## [To do]
Write out, exactly as they appear, only the lines running from the line with "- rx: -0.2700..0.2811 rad" to the final line of the listing; include both.

## [Extracted entries]
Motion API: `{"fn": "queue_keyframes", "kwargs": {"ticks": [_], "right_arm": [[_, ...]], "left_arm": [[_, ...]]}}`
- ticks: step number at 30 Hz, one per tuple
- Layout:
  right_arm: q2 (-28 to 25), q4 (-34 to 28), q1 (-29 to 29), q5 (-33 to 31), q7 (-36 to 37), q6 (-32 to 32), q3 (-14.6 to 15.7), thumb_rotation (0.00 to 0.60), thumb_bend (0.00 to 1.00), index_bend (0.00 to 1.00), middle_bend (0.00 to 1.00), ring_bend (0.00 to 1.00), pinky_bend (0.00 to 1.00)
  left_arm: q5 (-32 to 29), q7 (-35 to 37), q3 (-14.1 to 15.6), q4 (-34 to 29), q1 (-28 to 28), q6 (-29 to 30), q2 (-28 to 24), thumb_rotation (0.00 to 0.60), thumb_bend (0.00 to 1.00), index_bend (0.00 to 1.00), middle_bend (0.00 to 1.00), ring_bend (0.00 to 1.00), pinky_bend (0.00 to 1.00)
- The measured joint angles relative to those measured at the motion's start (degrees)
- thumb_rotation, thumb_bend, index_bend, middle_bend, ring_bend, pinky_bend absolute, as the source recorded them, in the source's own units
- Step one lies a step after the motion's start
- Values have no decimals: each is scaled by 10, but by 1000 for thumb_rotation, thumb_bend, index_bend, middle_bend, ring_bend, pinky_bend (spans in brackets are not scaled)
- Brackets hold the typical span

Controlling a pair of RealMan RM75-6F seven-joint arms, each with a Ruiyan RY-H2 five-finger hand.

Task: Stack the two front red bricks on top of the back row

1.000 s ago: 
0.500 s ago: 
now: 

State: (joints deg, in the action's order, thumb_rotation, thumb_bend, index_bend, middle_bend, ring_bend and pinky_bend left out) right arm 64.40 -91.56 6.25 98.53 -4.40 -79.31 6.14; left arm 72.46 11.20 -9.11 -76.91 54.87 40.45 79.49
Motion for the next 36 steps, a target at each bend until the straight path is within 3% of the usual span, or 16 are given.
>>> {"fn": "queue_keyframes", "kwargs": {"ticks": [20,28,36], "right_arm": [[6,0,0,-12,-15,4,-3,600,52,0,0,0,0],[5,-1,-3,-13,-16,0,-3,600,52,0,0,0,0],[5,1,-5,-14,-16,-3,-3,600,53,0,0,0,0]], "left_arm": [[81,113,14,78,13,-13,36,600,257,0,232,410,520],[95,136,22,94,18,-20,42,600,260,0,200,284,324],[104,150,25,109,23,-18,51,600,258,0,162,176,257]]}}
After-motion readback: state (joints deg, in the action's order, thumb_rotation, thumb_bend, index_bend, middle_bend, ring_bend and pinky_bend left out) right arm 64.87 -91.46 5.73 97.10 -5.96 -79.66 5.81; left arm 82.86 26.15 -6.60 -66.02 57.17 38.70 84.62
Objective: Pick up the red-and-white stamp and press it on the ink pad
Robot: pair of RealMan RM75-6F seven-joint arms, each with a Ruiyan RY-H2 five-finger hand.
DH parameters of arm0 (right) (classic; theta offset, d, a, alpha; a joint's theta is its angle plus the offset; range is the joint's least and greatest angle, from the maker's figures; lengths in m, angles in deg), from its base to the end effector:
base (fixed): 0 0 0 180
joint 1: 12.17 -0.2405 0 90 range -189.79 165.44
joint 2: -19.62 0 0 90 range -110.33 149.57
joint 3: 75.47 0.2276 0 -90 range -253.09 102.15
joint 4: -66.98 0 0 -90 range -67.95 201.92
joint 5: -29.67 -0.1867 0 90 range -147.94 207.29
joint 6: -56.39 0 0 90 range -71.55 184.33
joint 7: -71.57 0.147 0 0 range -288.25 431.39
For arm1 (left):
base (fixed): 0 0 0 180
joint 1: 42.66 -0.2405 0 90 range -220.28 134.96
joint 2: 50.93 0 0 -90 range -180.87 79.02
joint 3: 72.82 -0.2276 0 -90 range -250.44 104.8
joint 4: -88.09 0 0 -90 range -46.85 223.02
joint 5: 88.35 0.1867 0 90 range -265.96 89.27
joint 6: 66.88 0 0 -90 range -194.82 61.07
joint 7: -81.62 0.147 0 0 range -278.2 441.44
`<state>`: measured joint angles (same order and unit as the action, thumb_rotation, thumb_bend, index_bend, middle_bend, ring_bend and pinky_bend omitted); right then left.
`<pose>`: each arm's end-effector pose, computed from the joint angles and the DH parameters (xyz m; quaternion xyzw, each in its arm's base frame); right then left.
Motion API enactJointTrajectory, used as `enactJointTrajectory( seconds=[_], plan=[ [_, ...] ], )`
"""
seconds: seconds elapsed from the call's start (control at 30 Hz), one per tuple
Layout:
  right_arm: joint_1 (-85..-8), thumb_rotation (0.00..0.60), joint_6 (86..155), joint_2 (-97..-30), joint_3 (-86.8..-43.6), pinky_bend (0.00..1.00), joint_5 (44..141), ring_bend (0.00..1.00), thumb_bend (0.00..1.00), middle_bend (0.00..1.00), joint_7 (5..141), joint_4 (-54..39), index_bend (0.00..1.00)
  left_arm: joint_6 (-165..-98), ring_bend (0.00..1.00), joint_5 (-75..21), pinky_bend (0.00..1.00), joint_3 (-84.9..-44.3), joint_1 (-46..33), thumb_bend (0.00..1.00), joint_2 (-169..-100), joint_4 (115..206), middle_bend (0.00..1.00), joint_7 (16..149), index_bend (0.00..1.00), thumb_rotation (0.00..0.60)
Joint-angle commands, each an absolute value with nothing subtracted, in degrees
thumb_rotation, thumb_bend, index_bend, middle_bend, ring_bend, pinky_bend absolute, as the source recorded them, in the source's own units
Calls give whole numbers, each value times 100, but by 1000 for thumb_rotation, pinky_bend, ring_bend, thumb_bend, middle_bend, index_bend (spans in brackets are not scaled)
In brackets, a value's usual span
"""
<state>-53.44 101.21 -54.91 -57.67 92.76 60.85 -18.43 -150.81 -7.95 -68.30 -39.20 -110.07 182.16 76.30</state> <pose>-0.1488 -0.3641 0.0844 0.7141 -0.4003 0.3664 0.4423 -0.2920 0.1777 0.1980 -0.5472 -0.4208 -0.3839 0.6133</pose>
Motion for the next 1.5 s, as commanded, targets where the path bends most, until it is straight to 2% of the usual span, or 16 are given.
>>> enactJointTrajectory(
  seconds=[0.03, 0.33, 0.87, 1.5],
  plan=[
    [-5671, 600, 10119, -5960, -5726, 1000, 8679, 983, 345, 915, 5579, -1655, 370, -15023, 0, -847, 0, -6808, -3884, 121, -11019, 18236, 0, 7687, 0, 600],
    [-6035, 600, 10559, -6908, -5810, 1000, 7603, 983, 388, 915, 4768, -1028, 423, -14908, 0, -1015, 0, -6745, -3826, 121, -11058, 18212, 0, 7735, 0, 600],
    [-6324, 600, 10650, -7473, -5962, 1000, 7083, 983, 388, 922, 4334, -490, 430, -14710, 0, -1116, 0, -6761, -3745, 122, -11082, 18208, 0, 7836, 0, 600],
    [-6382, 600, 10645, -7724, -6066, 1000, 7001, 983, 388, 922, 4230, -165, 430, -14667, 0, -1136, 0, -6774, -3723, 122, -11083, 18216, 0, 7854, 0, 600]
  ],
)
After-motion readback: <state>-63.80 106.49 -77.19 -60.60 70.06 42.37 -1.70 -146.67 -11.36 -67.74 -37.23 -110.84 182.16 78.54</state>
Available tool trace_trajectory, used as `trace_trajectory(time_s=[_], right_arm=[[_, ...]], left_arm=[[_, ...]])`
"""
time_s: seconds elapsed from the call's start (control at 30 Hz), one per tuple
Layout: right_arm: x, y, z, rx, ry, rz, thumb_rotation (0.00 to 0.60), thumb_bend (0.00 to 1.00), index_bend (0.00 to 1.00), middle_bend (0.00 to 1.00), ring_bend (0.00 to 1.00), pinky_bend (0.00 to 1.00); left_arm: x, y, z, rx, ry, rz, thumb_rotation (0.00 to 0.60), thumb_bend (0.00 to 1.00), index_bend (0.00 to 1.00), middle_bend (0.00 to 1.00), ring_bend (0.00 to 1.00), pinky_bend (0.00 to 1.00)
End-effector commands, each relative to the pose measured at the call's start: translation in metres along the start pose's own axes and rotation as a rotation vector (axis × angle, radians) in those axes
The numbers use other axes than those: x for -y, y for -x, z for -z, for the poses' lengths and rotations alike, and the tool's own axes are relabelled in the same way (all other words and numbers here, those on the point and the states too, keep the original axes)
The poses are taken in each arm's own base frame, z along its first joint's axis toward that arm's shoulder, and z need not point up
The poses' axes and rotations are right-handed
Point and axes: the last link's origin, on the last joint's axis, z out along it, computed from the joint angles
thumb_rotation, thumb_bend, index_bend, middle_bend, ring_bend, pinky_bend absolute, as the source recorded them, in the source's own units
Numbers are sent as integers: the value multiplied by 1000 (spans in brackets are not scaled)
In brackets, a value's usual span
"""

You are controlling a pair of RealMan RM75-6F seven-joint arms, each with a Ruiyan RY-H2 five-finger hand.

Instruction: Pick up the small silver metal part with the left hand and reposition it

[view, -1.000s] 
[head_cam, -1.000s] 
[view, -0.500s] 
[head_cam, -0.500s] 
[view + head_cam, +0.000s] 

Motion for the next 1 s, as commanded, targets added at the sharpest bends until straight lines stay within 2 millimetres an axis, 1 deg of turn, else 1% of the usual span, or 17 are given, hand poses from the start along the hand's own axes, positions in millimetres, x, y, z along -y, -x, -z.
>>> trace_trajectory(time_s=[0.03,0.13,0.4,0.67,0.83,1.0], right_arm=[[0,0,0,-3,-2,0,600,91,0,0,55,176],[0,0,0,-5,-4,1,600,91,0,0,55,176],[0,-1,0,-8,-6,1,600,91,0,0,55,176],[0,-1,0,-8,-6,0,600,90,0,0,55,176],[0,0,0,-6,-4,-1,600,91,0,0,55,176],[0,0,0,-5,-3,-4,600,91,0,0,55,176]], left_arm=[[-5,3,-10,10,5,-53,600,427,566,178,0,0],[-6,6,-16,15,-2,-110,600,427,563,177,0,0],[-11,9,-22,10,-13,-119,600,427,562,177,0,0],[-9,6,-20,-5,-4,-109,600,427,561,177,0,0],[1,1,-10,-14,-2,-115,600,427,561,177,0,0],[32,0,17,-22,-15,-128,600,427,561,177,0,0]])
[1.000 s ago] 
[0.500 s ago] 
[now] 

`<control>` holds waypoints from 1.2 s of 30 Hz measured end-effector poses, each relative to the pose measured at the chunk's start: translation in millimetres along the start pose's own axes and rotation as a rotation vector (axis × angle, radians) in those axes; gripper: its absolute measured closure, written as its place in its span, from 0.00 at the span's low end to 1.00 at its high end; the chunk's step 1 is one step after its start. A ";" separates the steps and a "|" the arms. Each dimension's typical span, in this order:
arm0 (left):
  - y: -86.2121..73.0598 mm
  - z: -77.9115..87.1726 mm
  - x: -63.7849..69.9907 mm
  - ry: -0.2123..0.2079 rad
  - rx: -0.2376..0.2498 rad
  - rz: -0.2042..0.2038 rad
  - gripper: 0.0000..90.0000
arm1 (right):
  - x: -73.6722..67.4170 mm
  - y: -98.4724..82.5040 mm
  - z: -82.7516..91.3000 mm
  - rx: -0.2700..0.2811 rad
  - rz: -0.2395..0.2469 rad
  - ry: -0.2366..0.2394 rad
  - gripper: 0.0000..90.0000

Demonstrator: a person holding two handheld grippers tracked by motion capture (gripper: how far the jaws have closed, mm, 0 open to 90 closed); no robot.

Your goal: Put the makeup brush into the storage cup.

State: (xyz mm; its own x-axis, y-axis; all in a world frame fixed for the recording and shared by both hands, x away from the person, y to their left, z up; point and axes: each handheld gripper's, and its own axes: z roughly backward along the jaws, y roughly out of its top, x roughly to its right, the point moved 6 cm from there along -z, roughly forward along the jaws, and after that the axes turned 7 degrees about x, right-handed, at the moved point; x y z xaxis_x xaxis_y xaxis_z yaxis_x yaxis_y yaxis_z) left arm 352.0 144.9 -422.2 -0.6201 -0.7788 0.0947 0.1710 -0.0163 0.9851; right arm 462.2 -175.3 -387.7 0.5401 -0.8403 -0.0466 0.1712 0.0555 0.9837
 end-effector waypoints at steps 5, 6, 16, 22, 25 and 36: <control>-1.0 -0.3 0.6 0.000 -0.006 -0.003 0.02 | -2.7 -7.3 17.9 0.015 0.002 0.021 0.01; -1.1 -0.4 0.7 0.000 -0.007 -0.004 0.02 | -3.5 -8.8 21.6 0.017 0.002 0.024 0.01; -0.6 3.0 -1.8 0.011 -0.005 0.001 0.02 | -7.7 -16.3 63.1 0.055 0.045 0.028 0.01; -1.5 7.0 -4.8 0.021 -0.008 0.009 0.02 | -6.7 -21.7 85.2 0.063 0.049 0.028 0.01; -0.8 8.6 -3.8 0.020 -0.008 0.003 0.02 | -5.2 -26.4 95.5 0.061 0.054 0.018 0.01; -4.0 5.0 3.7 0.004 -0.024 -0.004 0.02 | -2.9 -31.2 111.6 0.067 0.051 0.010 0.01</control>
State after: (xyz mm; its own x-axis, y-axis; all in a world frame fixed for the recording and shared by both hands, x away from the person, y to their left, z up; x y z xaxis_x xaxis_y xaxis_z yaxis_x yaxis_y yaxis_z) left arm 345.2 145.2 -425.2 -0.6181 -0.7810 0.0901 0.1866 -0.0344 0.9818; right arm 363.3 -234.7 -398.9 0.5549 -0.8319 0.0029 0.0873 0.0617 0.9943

## [Exercise output]
  - rx: -0.2700..0.2811 rad
  - rz: -0.2395..0.2469 rad
  - ry: -0.2366..0.2394 rad
  - gripper: 0.0000..90.0000

Demonstrator: a person holding two handheld grippers tracked by motion capture (gripper: how far the jaws have closed, mm, 0 open to 90 closed); no robot.

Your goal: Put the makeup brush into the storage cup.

State: (xyz mm; its own x-axis, y-axis; all in a world frame fixed for the recording and shared by both hands, x away from the person, y to their left, z up; point and axes: each handheld gripper's, and its own axes: z roughly backward along the jaws, y roughly out of its top, x roughly to its right, the point moved 6 cm from there along -z, roughly forward along the jaws, and after that the axes turned 7 degrees about x, right-handed, at the moved point; x y z xaxis_x xaxis_y xaxis_z yaxis_x yaxis_y yaxis_z) left arm 352.0 144.9 -422.2 -0.6201 -0.7788 0.0947 0.1710 -0.0163 0.9851; right arm 462.2 -175.3 -387.7 0.5401 -0.8403 -0.0466 0.1712 0.0555 0.9837
 end-effector waypoints at steps 5, 6, 16, 22, 25 and 36: <control>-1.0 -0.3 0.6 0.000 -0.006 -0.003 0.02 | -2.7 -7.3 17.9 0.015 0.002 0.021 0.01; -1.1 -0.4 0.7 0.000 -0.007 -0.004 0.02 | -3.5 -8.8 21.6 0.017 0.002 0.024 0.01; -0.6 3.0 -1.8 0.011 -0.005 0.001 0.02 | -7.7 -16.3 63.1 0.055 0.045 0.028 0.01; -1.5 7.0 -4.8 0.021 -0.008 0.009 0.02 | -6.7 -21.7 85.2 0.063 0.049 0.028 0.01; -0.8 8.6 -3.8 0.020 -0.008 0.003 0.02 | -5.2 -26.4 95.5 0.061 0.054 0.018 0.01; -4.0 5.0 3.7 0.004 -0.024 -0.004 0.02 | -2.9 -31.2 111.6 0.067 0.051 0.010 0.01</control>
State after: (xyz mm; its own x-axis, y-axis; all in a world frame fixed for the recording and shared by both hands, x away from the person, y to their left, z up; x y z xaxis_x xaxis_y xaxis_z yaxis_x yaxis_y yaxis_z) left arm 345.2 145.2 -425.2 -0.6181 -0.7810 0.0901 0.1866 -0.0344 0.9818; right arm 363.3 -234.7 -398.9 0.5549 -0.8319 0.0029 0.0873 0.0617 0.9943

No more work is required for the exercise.